Simplified Explanation

The abstract describes a multi-layer micro model analytics framework for analyzing data, where micro models are built for different stages of a process and then assembled to perform analysis. In a specific example, the process is a new product introduction process, and each micro model is built for a specific lifecycle stage.

  • The framework involves building two or more micro models for different stages of a process.
  • Each micro model consists of a user interaction layer and a predictive learning layer.
  • The user interaction layer takes input, while the predictive learning layer uses data to train the model.
  • The micro models are then assembled to analyze the entire process, such as a new product introduction process.

Potential Applications

The technology can be applied in various industries for analyzing different processes, such as supply chain management, customer relationship management, and project management.

Problems Solved

This technology helps in improving decision-making processes by providing insights and predictions at different stages of a process, leading to more efficient and effective outcomes.

Benefits

The benefits of this technology include enhanced data analysis, improved process optimization, better resource allocation, and overall increased productivity.

Potential Commercial Applications

One potential commercial application of this technology is in the field of business intelligence and analytics software, where companies can utilize the framework to gain valuable insights and make informed decisions.

Possible Prior Art

One possible prior art for this technology could be traditional data analytics methods that do not involve the use of multi-layer micro models for analyzing processes.

What are the specific industries that can benefit from this technology?

Various industries such as manufacturing, healthcare, finance, and retail can benefit from this technology by improving their decision-making processes and optimizing their operations.

How does this technology compare to existing data analytics frameworks?

This technology stands out by utilizing multi-layer micro models for analyzing processes, which allows for more detailed and accurate insights compared to traditional data analytics methods.


Original Abstract Submitted

Techniques are disclosed for a multi-layer micro model analytics framework for analyzing or otherwise processing data.
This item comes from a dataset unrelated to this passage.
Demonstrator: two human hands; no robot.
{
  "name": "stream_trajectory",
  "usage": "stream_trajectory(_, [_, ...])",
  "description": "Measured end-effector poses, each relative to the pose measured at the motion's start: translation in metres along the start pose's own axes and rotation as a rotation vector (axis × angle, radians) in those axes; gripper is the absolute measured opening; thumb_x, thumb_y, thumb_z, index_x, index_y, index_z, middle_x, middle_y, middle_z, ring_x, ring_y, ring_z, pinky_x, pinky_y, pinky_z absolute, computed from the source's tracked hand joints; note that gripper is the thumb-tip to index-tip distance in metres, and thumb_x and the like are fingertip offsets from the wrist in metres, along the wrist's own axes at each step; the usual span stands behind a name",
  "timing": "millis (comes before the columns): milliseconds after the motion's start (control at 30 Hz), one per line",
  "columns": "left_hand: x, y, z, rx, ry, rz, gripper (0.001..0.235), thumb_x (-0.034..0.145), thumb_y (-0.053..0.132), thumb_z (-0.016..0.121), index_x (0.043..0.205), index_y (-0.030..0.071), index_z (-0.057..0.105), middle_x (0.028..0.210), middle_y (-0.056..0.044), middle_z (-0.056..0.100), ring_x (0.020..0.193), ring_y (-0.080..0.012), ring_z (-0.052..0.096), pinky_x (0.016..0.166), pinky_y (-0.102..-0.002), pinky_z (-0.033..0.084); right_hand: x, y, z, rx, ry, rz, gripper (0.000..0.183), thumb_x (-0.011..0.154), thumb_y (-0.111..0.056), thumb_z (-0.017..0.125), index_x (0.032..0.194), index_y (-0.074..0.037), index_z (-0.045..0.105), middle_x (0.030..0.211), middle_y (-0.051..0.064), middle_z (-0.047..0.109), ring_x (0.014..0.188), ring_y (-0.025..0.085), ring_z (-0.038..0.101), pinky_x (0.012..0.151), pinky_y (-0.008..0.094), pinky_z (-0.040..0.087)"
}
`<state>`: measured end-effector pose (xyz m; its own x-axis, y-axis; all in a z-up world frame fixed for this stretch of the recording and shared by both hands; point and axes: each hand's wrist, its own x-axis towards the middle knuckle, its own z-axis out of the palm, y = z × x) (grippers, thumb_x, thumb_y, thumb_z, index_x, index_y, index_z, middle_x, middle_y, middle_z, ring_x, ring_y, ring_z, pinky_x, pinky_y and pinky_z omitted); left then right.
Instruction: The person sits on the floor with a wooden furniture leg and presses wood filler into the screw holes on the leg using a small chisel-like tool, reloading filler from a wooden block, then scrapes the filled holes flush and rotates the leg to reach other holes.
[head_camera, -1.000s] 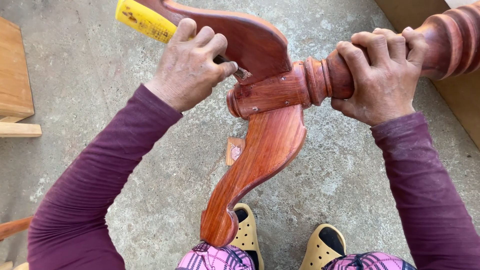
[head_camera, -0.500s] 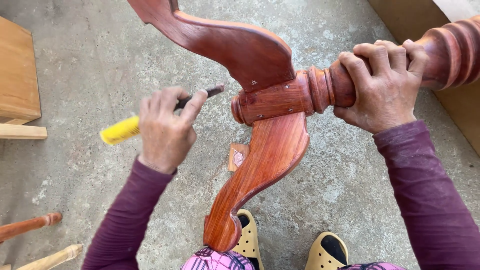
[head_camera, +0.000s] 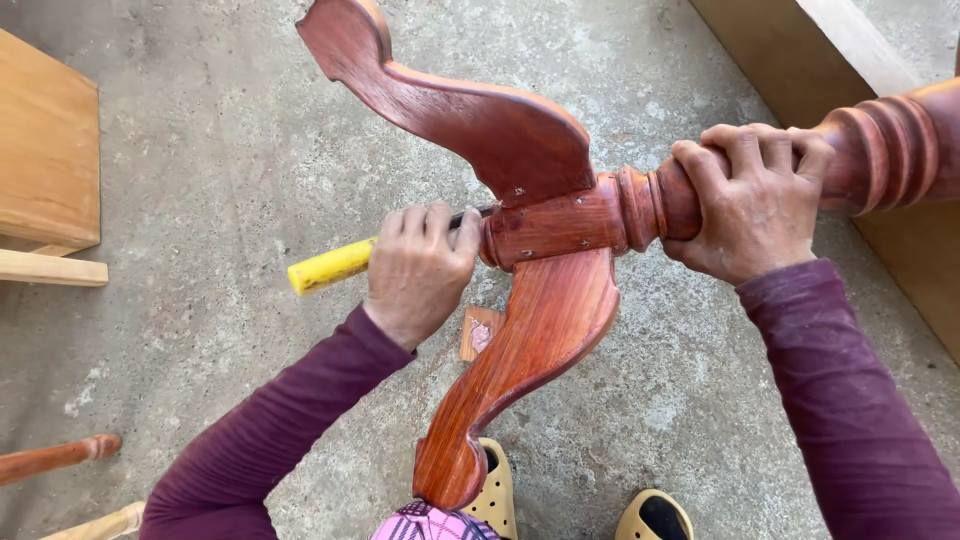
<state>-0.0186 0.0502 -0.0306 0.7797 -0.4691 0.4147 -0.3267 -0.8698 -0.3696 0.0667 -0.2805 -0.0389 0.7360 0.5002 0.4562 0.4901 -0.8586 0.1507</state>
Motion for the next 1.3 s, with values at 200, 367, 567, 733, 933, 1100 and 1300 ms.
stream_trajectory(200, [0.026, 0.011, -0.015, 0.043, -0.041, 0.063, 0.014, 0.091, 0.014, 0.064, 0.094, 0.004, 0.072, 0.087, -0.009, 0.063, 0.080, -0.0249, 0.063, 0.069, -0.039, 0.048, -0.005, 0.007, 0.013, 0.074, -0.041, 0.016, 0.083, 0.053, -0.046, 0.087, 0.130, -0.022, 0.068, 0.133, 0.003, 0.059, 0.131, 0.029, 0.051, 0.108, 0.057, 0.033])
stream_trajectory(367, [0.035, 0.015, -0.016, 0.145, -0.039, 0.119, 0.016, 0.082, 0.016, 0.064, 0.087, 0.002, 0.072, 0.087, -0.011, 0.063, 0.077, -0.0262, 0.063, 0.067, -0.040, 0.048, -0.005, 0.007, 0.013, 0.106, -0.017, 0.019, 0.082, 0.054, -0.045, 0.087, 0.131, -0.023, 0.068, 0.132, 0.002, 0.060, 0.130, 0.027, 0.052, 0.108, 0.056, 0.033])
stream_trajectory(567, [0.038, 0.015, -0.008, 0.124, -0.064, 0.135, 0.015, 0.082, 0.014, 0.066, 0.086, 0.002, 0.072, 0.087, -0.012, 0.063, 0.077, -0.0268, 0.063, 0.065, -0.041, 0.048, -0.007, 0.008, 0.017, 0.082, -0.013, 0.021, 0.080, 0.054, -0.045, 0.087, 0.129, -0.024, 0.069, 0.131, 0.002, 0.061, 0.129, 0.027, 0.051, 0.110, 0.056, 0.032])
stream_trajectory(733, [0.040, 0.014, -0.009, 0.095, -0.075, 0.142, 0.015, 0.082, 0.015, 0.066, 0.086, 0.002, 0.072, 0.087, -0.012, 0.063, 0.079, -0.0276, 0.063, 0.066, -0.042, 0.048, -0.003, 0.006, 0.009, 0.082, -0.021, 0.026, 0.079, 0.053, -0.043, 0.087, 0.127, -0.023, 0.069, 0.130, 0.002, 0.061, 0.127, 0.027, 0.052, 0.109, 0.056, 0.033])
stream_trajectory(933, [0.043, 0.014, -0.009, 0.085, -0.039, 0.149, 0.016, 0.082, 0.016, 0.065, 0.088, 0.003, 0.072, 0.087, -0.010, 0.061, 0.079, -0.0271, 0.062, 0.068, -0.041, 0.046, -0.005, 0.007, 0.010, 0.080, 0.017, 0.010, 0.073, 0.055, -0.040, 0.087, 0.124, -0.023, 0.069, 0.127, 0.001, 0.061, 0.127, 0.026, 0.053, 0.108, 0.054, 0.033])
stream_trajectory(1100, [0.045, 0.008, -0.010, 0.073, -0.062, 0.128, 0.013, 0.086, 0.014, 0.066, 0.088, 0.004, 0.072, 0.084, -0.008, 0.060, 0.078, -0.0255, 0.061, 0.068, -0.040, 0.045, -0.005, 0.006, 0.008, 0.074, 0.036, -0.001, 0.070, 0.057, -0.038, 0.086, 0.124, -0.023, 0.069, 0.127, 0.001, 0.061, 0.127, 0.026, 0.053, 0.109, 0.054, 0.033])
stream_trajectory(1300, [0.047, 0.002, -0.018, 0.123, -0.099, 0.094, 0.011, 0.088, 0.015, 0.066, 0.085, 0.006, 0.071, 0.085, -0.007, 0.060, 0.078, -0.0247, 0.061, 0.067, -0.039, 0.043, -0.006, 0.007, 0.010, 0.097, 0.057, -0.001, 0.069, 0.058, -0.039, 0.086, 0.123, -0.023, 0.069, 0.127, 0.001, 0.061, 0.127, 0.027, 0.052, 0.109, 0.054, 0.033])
For example, a method comprises building two or more micro models respectively for two or more stages of a given process, wherein each micro model of the two or more micro models comprises a user interaction layer and a predictive learning layer that coordinate to train the micro model based on input to the user interaction layer and data accessible by the predictive learning layer for the corresponding stage of the two or more stages of the given process. The method then assembles the two or more micro models to perform analysis for the given process. In one non-limiting example, the given process is a new product introduction process and each micro model is built and trained to perform analytics for a specific lifecycle stage of the process.